Reaffirmation agreements only pertain to Chapter 7 bankruptcies. Occasionally, a creditor will request that you sign a reaffirmation agreement. Some car companies make the request for their car loans. Essentially, it is a contract that you sign after you file a Chapter 7 that legally binds you to the original or modified terms of the original contract. A reaffirmation agreement will survive your bankruptcy as if you had never petitioned for protection. David Arietta does not recommend that you sign reaffirmation agreements but just continue making payments on your car loan or home loan. By not signing the agreement, you can retain the ability to surrender the vehicle without any obligations, even after the bankruptcy is finished.
As a little background, creditors used to use a variety of coercive tactics like threats of repossession, collection activities directed at co-signors, and refusal to lend more money without reaffirmation. Reaffirmation agreements are restricted significantly under the theory that reaffirmation is rarely a wise step for a debtor. A number of requirements must be followed before a reaffirmation is binding. There must be an agreement between the debtor and the creditor that is enforceable under the applicable state law. The reaffirmation agreement must be made prior to the entry of the discharge in the bankruptcy case. The discharge is entered approximately 3-4 months after the case is filed. The reaffirmation agreement must contain certain disclosures that are clear and conspicuous. Those disclosures are similar to those required for consumer credit transactions under the Truth in Lending Act and incorporate certain concepts from that law. The disclosures require the use of particular terms and phrases such as “amount reaffirmed” and “annual percentage rate”.

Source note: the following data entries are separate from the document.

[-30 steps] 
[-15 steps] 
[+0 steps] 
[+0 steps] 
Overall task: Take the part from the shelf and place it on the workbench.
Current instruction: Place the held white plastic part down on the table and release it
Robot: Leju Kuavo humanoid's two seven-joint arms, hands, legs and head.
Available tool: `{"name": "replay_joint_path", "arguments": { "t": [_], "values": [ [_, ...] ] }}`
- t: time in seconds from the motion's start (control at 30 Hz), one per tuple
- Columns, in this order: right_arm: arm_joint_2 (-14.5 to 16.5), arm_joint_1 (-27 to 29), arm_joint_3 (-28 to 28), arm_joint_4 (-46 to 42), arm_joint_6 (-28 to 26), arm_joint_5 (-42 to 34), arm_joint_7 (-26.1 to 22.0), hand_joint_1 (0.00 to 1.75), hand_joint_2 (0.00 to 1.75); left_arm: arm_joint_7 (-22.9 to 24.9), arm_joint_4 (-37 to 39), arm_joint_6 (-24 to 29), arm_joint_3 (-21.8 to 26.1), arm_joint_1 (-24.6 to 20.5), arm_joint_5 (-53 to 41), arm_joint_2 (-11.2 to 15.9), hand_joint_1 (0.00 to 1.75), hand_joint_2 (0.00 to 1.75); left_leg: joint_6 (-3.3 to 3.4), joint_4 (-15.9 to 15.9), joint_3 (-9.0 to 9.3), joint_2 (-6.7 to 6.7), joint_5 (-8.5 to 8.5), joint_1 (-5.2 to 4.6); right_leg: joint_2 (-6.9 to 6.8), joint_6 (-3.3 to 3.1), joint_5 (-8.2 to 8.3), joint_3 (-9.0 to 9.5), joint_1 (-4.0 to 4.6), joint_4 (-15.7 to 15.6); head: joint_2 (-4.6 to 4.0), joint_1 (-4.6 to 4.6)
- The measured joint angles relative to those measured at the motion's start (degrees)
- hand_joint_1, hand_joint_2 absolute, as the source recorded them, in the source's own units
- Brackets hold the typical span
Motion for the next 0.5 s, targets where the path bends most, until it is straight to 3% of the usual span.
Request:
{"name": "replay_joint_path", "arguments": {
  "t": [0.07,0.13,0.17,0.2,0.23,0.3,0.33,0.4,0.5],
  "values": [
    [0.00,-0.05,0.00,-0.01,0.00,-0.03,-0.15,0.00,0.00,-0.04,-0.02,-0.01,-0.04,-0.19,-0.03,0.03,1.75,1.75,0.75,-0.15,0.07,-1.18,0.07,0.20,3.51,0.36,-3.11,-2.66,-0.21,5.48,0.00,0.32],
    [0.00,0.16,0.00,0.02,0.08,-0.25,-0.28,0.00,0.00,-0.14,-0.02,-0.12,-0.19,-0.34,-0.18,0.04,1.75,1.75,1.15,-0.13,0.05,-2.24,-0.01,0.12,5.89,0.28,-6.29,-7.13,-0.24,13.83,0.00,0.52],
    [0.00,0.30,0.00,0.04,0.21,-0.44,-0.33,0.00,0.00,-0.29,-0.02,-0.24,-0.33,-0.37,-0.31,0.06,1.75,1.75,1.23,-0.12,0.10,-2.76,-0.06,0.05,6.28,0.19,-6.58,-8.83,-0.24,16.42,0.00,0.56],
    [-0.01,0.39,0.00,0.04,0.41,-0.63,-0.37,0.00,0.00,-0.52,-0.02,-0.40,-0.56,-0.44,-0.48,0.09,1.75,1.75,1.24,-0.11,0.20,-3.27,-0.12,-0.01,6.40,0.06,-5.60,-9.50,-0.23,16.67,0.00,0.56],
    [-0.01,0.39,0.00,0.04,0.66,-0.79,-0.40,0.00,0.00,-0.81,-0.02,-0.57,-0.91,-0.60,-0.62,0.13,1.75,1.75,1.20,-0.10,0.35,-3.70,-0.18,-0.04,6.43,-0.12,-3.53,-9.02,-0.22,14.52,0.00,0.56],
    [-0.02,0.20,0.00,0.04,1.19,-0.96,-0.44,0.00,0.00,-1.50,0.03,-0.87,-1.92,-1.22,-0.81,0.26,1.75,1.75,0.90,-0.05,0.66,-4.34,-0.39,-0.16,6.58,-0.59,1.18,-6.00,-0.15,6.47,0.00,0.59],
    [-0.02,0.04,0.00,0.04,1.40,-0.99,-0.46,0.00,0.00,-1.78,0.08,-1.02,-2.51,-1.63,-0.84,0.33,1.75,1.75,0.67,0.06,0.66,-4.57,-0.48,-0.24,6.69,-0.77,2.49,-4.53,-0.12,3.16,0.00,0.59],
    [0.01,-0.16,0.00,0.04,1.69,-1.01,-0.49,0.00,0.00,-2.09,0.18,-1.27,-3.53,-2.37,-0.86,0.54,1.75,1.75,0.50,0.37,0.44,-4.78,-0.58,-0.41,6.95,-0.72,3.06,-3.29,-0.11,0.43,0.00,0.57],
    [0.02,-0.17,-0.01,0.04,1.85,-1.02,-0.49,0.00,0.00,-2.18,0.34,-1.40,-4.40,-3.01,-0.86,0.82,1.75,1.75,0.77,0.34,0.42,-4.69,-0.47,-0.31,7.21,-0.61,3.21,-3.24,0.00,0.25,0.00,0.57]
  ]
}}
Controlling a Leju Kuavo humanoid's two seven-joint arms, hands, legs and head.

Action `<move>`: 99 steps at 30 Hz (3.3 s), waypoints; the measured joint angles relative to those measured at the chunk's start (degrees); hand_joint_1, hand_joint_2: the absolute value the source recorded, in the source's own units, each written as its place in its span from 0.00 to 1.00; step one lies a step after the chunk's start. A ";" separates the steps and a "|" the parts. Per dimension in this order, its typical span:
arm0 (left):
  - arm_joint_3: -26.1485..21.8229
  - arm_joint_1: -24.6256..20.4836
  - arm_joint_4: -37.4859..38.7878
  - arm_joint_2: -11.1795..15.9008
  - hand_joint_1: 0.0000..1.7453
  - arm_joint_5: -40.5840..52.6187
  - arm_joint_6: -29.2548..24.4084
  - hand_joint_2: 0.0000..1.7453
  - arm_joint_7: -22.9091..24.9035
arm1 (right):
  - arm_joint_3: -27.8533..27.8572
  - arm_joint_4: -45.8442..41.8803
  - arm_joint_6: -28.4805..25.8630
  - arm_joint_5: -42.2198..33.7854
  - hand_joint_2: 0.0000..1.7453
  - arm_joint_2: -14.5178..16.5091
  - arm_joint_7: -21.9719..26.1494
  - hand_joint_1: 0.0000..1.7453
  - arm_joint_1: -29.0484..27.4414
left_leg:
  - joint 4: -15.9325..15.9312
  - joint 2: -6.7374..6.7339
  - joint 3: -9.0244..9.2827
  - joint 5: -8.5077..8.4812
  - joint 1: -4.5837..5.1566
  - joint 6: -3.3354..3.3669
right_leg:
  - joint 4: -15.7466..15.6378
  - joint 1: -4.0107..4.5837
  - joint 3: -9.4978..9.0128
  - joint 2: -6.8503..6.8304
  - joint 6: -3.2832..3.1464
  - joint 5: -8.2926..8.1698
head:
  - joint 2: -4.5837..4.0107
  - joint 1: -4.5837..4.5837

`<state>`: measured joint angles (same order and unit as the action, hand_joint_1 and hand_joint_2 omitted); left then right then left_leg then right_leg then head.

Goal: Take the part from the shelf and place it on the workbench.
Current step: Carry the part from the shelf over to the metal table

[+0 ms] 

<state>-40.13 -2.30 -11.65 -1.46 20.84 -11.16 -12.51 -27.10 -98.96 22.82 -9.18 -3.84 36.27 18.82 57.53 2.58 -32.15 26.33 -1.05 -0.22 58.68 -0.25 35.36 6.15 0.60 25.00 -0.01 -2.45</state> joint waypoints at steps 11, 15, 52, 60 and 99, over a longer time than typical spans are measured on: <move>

Without a written agreement there cannot be a reaffirmation. Court approval of the reaffirmation agreement is required. Only the debtor may apply to the bankruptcy court for approval of the reaffirmation agreement. The agreement may alter the terms of the original contract either in favor of the debtor or the creditor. The debtor must be informed of the right not to enter into the agreement and of the legal effects of the agreement and any default thereunder. One the discharge has been entered, reaffirmation is no longer possible. The case cannot be reopened to then file a reaffirmation agreement.
David Arietta helps his clients consider whether entering into a reaffirmation agreement is in their best interests.